[Task to complete]
Would you please state how many lines in the entries contain the word "values"? Only the number should be given.

[Input material]
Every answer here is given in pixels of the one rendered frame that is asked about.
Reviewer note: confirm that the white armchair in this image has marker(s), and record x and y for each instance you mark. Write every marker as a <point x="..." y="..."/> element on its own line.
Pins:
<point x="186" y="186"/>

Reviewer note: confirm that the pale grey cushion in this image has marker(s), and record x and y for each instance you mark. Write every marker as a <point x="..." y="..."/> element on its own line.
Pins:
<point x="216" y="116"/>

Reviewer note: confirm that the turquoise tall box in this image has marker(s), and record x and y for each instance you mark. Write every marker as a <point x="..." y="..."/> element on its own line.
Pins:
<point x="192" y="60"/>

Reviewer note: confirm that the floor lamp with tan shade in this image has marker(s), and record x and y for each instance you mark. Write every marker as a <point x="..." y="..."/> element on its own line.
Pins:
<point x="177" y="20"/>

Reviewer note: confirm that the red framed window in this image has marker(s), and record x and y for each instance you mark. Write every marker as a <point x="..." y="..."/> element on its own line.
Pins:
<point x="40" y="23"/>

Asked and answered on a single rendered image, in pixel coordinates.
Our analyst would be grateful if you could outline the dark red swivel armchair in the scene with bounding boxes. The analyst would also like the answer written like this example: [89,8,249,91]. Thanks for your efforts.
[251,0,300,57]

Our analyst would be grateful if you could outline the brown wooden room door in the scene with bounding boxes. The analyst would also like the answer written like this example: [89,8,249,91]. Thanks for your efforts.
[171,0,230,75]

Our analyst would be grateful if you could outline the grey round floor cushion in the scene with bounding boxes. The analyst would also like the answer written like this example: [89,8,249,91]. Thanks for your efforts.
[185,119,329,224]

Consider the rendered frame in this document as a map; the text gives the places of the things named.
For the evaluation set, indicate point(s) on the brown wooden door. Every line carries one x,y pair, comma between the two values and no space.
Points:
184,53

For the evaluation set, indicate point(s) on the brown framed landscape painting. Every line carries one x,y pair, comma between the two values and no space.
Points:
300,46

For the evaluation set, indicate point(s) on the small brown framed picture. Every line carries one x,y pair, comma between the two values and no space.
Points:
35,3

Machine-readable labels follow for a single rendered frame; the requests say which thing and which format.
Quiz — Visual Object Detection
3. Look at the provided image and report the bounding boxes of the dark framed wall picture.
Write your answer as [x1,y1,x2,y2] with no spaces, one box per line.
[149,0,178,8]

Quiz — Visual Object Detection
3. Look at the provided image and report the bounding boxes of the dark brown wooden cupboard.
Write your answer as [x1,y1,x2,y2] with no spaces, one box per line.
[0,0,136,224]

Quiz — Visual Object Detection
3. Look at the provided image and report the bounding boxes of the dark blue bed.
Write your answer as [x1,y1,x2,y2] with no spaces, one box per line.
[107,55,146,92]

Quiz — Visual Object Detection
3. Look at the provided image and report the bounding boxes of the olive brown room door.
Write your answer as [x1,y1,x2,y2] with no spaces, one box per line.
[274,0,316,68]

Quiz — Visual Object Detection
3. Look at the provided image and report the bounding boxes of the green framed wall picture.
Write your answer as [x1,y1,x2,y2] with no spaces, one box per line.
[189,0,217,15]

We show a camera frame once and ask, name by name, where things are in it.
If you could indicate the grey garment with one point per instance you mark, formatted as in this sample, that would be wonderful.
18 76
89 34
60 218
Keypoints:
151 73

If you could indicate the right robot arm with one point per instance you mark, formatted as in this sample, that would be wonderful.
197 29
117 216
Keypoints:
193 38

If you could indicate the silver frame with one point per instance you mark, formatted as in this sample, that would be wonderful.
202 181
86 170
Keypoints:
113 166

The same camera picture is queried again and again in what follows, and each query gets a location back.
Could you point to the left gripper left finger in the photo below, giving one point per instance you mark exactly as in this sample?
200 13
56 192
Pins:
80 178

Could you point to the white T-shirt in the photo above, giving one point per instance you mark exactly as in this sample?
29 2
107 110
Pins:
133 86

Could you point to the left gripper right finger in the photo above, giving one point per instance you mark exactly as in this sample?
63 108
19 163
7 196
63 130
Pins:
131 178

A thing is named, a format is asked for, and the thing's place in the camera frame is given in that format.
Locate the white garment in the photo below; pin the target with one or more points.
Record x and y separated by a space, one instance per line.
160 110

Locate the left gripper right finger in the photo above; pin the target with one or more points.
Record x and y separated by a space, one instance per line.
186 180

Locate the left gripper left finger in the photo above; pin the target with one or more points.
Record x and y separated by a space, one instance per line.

[Written solution]
3